Emerging growth company ☐
If an emerging growth company, indicate by check mark if the registrant has elected not to use the extended transition period for complying with any new or revised financial accounting standards provided pursuant to Section 13(a) of the Exchange Act. ☐
Item 2.05 Costs Associated with Exit or Disposal Activities.
On July 5, 2022, the Board of Directors of RE/MAX Holdings Inc. (the “Company”) approved the next step in the evolution of RE/MAX technology. Certain Company subsidiaries entered into an agreement with InsideRE, LLC (“InsideRE”), the developers of kvCORE, to provide technology to RE/MAX affiliates as further discussed in Item 7.01 below. kvCORE will replace certain functionality currently provided by the booj platform. As a result, the Company expects to reduce its overall workforce by approximately 120 employees, which is approximately 17% of its total headcount, by the end of 2022. This reduction does not include personnel that the Company expects to hire as a result of the strategic investments in the Company’s Mortgage segment discussed in Item 7.01 below. As a result of this reduction, the Company expects to incur a pre-tax cash charge for one-time termination benefits, which consist of severance and related costs, between approximately $5.75 million and $6.75 million in the third quarter of 2022.
Item 7.01. Regulation FD Disclosure. *
On July 7, 2022, the Company issued a press release (the “Release”) providing an update on its strategic initiatives centered on reinvigorating U.S. agent count growth and accelerating the expansion of its growing mortgage business. The Company also announced the next step in the technological evolution of RE/MAX, LLC (“RE/MAX”) and reported key operating metrics as of June 30, 2022. The full text of the Release is furnished as Exhibit 99.1 to this Current Report on Form 8-K.
RE/MAX Teams Pilot Program
RE/MAX announced a pilot program designed to attract and grow teams of real estate agents. The pilot program offers an alternative fee structure for eligible teams that is designed to support and encourage growth of medium- to large-sized teams. The alternative fee structure will initially be offered in five states (California, Florida, Maryland, New Jersey, and Texas) and will be available to new or existing teams in those states whose broker has opted into the pilot program. To be eligible, teams must have at least six members (a team leader plus at least five team members or licensed assistants) who market together and operate from the same office. The pilot program will run for one year beginning on August 1, 2022.

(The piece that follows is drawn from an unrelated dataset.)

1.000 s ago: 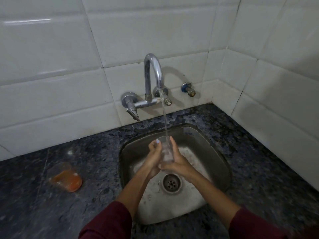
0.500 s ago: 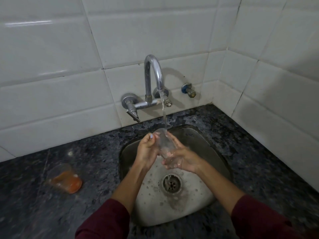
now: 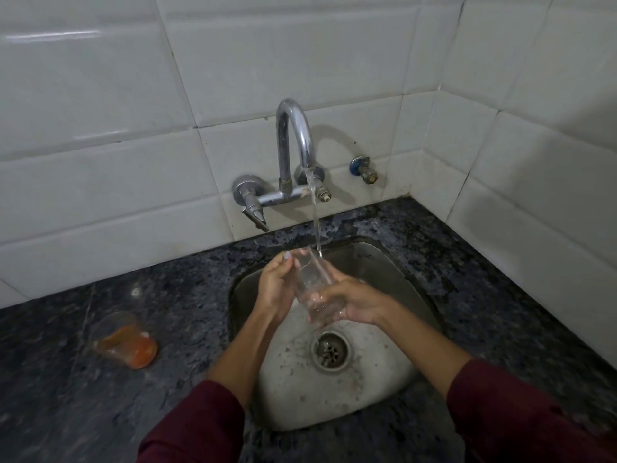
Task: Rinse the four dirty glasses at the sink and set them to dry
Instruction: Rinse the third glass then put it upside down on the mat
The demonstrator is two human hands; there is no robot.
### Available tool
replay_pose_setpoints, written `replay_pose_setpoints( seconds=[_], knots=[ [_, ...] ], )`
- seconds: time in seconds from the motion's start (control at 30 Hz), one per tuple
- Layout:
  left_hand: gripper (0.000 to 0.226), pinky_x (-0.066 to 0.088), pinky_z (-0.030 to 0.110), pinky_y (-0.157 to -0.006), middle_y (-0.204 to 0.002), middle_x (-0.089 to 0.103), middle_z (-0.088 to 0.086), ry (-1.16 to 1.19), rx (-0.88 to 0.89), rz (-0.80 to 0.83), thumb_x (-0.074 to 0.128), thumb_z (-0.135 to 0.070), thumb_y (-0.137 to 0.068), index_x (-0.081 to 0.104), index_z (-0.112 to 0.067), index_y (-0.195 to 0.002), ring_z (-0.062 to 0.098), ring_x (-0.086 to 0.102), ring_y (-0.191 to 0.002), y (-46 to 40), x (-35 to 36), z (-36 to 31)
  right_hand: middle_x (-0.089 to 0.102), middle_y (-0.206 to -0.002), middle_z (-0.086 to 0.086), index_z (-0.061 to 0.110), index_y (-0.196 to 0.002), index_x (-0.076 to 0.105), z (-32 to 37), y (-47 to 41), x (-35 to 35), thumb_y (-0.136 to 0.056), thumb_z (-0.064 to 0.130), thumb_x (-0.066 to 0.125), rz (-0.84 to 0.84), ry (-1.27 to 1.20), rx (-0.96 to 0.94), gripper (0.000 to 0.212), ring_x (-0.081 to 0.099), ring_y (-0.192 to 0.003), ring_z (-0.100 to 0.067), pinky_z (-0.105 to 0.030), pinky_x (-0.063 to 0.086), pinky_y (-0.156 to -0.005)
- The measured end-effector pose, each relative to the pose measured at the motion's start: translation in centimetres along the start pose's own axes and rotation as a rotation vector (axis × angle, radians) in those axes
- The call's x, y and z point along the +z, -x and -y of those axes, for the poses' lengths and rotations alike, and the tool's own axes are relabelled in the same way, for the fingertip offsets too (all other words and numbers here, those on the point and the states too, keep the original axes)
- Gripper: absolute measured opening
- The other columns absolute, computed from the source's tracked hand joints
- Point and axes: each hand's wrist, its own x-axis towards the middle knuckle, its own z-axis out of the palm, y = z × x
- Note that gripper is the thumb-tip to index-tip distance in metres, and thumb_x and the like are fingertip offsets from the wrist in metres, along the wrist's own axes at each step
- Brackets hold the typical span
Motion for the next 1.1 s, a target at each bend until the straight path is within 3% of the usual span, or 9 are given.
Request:
replay_pose_setpoints(
  seconds=[0.1,0.23,0.3,0.43,0.53,0.73,0.83,0.93,1.1],
  knots=[
    [0.025,0.051,0.033,-0.077,-0.082,0.070,0.006,-0.064,0.020,-0.039,0.039,-0.012,-0.099,0.060,-0.004,-0.087,0.017,0.066,-0.075,-0.4,0.3,-0.3,0.062,-0.108,-0.016,0.042,-0.137,0.032,0.0,0.0,0.1,-0.070,0.002,0.067,0.015,-0.090,0.051,0.085,0.067,-0.071,-0.031,-0.038,0.054,-0.065],
    [0.022,0.047,0.031,-0.069,-0.079,0.059,0.006,-0.519,0.012,-0.120,0.047,-0.023,-0.099,0.054,-0.013,-0.080,0.019,0.056,-0.075,-1.1,1.6,-0.9,0.061,-0.120,-0.008,0.056,-0.140,-0.001,0.7,-0.8,0.9,-0.064,0.013,0.073,-0.326,0.698,-0.002,0.115,0.070,-0.072,-0.021,-0.032,0.056,-0.057],
    [0.023,0.044,0.031,-0.066,-0.076,0.054,0.006,-0.545,0.001,-0.166,0.049,-0.023,-0.098,0.051,-0.015,-0.076,0.018,0.052,-0.071,-1.4,2.1,-1.2,0.063,-0.119,-0.007,0.056,-0.139,-0.008,0.5,-1.5,0.6,-0.061,0.015,0.074,-0.367,0.778,-0.053,0.120,0.070,-0.072,-0.021,-0.030,0.055,-0.057],
    [0.021,0.047,0.036,-0.076,-0.083,0.061,0.011,-0.389,-0.052,-0.167,0.045,-0.015,-0.098,0.058,-0.013,-0.083,0.022,0.056,-0.078,-2.0,2.4,-1.6,0.065,-0.104,-0.011,0.050,-0.131,0.034,0.9,-1.0,-0.1,-0.071,0.004,0.071,-0.168,0.091,-0.041,0.084,0.066,-0.065,-0.025,-0.035,0.054,-0.057],
    [0.017,0.049,0.032,-0.074,-0.095,0.063,0.010,-0.251,-0.094,-0.161,0.042,-0.014,-0.101,0.057,-0.008,-0.107,0.019,0.059,-0.082,-2.5,2.5,-1.4,0.065,-0.080,-0.013,0.016,-0.102,0.063,1.0,-1.1,-0.1,-0.080,0.033,0.065,-0.169,-0.493,0.045,0.028,0.062,-0.057,-0.026,-0.030,0.051,-0.055],
    [0.036,0.049,0.029,-0.065,-0.097,0.062,0.010,-0.373,-0.122,-0.256,0.047,-0.015,-0.098,0.047,-0.002,-0.131,0.017,0.058,-0.076,-2.7,2.0,-1.7,0.067,-0.082,-0.019,0.002,-0.095,0.064,0.1,-3.5,0.1,-0.085,0.049,0.054,-0.188,-0.815,0.014,0.049,0.064,-0.066,-0.027,-0.029,0.055,-0.058],
    [0.037,0.050,0.031,-0.062,-0.089,0.059,0.005,-0.393,-0.168,-0.338,0.043,-0.012,-0.098,0.043,0.000,-0.134,0.017,0.058,-0.072,-2.5,0.9,-1.9,0.068,-0.087,-0.011,0.008,-0.099,0.065,-0.6,-3.6,-0.3,-0.081,0.044,0.063,-0.161,-0.672,0.014,0.040,0.064,-0.074,-0.023,-0.032,0.050,-0.065],
    [0.040,0.046,0.040,-0.086,-0.101,0.057,0.003,-0.462,-0.211,-0.432,0.044,-0.011,-0.098,0.041,-0.008,-0.137,0.021,0.055,-0.091,-2.2,-0.3,-2.2,0.067,-0.091,-0.004,0.015,-0.102,0.062,-1.8,-3.1,-0.8,-0.062,0.014,0.081,-0.137,-0.362,-0.058,0.044,0.064,-0.078,-0.017,-0.030,0.053,-0.067],
    [0.054,0.044,0.042,-0.100,-0.127,0.052,0.012,-0.650,-0.084,-0.524,0.053,-0.013,-0.094,0.032,-0.006,-0.143,0.025,0.051,-0.110,-2.4,-1.1,-3.4,0.058,-0.113,-0.002,0.018,-0.111,0.047,-3.3,-2.2,-0.2,-0.065,-0.023,0.065,-0.279,0.093,-0.163,0.065,0.057,-0.100,-0.009,-0.026,0.054,-0.070]
  ],
)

The pilot program adjusts certain fees that participating team members pay to RE/MAX. For eligible teams, the Continuing Franchise Fee will be reduced by half for team members and licensed assistants and the Marketing Fund Fee will also be reduced by half for team members. (Team leaders will continue to pay the full Continuing Franchise Fee and Marketing Fund Fee.) Additionally, in general, the Broker Fee for each team will be capped at $1,000 per team member, including the team leader. (Licensed assistants do not pay Broker Fee and therefore are not counted when calculating a team’s Broker Fee cap.) The team leader and each team member will pay the standard Broker Fee of 1% of their gross commissions until the team reaches the cap, at which point no further Broker Fee will be due for the remainder of the 12-month period beginning on the first day of the month in which a team joins the pilot program.
The alternative fee structure is part of a broader effort to accelerate U.S. agent count growth and to attract, retain, and grow medium- to large-sized teams. This effort includes updated technology offerings, including a module in the kvCORE platform specifically for teams and the previously announced launch of the REALTeams Solution powered by Workman Success Systems. RE/MAX also recently updated its standards that allow teams to add their team logo to RE/MAX yard signs.

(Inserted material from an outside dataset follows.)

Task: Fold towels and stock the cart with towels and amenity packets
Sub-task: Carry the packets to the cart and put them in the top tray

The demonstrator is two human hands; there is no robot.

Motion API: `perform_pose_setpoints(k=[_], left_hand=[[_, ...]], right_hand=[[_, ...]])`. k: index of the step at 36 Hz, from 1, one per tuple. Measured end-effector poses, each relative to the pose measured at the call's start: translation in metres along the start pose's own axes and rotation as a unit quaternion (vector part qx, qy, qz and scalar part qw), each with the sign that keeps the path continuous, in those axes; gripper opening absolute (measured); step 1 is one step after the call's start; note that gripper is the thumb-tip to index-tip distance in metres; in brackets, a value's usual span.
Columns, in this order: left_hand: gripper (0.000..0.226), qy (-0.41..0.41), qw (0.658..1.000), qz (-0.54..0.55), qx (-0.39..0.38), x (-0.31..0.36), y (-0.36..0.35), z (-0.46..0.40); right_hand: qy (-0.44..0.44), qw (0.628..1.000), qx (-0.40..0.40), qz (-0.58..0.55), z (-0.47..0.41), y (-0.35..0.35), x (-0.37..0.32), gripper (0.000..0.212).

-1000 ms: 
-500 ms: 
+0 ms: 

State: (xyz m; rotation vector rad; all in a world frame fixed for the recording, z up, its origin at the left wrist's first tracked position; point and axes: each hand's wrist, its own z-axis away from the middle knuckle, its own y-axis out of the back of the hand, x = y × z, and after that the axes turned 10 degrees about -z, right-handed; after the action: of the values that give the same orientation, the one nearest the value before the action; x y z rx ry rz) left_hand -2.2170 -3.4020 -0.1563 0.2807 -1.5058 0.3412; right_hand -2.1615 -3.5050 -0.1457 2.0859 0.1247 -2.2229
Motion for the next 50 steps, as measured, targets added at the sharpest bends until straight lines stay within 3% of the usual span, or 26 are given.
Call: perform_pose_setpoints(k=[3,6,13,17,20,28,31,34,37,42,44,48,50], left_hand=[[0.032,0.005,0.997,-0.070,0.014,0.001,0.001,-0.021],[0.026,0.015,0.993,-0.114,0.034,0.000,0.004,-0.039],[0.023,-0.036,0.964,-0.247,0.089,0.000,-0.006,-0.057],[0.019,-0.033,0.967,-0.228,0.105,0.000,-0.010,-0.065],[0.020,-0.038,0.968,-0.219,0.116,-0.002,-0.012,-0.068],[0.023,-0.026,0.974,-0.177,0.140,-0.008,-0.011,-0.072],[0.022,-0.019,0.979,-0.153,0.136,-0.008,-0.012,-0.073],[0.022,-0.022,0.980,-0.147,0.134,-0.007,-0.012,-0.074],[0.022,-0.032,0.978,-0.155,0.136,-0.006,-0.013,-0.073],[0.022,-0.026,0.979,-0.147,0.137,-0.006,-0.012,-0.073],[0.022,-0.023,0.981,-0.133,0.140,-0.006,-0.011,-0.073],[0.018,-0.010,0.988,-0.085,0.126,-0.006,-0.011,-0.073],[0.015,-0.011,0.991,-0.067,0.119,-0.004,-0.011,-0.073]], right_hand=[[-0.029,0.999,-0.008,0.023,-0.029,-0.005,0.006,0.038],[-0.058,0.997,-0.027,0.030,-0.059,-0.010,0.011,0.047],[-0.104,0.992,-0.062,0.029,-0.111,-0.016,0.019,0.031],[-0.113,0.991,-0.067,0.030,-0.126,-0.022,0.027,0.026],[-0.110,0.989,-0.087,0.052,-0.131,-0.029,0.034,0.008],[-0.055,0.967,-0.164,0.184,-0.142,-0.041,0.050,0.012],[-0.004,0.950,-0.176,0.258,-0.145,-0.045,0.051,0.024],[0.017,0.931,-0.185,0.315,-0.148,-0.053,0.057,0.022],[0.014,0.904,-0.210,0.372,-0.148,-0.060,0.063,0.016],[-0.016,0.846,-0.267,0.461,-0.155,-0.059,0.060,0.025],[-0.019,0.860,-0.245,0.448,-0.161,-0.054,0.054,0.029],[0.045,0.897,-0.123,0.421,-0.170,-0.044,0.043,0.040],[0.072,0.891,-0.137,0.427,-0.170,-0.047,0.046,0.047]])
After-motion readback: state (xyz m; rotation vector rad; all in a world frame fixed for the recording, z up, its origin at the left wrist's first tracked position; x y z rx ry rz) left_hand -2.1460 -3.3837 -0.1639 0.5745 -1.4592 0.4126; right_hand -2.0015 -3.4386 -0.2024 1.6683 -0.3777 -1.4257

RE/MAX Brokerage Mergers and Conversions Initiatives
RE/MAX has created additional financial flexibility to encourage and support transactions that result in brokerages and agents who want to convert to the RE/MAX network. RE/MAX Franchise Sales personnel have prioritized such growth through conversions and mergers and acquisitions activity. RE/MAX is actively working to identify potential candidates to connect with RE/MAX affiliates who may be interested in a merger or acquisition as well as independent brokerage candidates who want to join RE/MAX. Franchise sales personnel are empowered to help guide the parties to a mutually beneficial arrangement, which in some cases could include financial support either
in the form of up-front capital to assist with conversion costs or a temporary waiver of recurring fees given the long-term nature of RE/MAX franchise contracts.
Increase Sales and Marketing Investment in Mortgage Segment
The Company is increasing its investment in its mortgage segment with the goal of accelerating growth by hiring additional sales and marketing personnel for both its Motto Mortgage and wemlo brands. The Company believes that hiring additional personnel will increase its ability to capitalize on growth opportunities. Additionally, Motto recently mandated that new Motto franchises, in most instances, must use wemlo’s processing services.

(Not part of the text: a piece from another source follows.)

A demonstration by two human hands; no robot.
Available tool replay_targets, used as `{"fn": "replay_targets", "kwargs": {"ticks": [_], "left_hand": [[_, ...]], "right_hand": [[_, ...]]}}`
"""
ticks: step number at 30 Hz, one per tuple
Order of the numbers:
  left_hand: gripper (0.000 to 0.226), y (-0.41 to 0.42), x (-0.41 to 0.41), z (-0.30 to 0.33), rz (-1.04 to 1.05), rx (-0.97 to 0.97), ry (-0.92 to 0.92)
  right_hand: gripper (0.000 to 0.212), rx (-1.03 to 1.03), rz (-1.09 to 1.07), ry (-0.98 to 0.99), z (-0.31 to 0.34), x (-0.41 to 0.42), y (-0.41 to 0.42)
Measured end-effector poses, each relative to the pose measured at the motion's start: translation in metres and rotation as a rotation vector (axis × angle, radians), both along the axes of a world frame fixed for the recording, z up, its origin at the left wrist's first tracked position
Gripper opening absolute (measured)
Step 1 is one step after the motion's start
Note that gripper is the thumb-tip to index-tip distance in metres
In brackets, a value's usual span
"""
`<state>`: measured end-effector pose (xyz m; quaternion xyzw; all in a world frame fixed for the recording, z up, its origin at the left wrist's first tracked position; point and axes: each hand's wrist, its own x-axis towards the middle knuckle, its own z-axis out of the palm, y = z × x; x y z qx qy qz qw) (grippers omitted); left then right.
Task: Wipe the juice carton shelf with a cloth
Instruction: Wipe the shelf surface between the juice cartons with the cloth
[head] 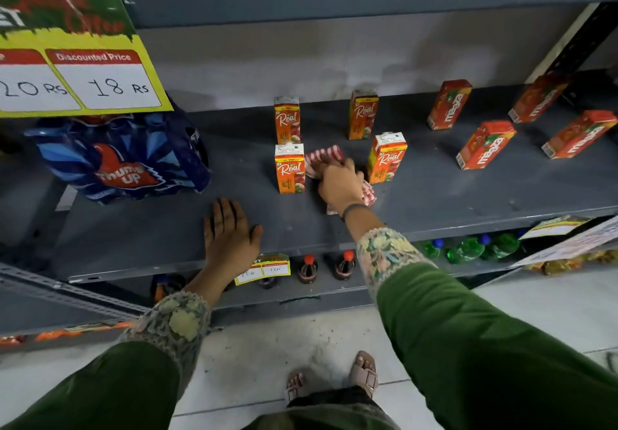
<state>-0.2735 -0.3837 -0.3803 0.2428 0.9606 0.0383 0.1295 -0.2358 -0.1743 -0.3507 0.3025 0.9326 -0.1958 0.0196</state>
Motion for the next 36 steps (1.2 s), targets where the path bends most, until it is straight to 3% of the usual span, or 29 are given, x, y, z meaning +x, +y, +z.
{"fn": "replay_targets", "kwargs": {"ticks": [7,14,18,23,25,29,32,36], "left_hand": [[0.069,0.0,0.001,0.002,0.001,-0.011,-0.023],[0.069,0.0,0.001,0.004,-0.007,-0.024,-0.028],[0.069,0.0,0.001,0.004,-0.008,-0.023,-0.036],[0.07,-0.002,0.0,0.003,-0.02,-0.007,-0.045],[0.07,-0.001,0.0,0.003,-0.022,-0.005,-0.047],[0.07,0.0,0.0,0.001,-0.014,-0.008,-0.036],[0.07,0.0,0.0,0.002,-0.011,-0.01,-0.046],[0.069,0.004,0.0,0.009,0.063,0.153,0.046]], "right_hand": [[0.053,0.068,-0.001,0.038,-0.006,0.039,-0.02],[0.033,-0.003,-0.106,0.019,0.004,0.067,-0.04],[0.032,-0.005,-0.204,0.22,0.021,0.054,-0.02],[0.055,0.176,-0.028,-0.106,0.008,0.036,-0.008],[0.058,0.191,-0.028,-0.123,0.0,0.047,-0.011],[0.055,0.168,0.015,-0.062,-0.004,0.085,-0.029],[0.049,0.032,0.1,0.018,-0.005,0.105,-0.034],[0.045,0.084,-0.171,0.183,-0.006,0.112,-0.025]]}}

Agreement with InsideRE for kvCORE Platform and Other Technology Updates
On July 5, 2022, RE/MAX Marketing Fund, LLC and RE/MAX Promotions, Inc., the marketing fund subsidiaries of RE/MAX in the U.S. and Canada, respectively, entered into a Master Technology Services Agreement with InsideRE for the kvCORE platform. The platform will provide certain technology tools to RE/MAX brokers and agents to help them optimize their businesses. These tools include an integrated customer relationship management system with customizable websites, enhanced lead generation services, robust listing tools and presentations, a marketing autopilot feature, and business analytics. The kvCORE platform will become available in stages in Company-Owned RE/MAX regions in Canada and the U.S. beginning in the fourth quarter of 2022.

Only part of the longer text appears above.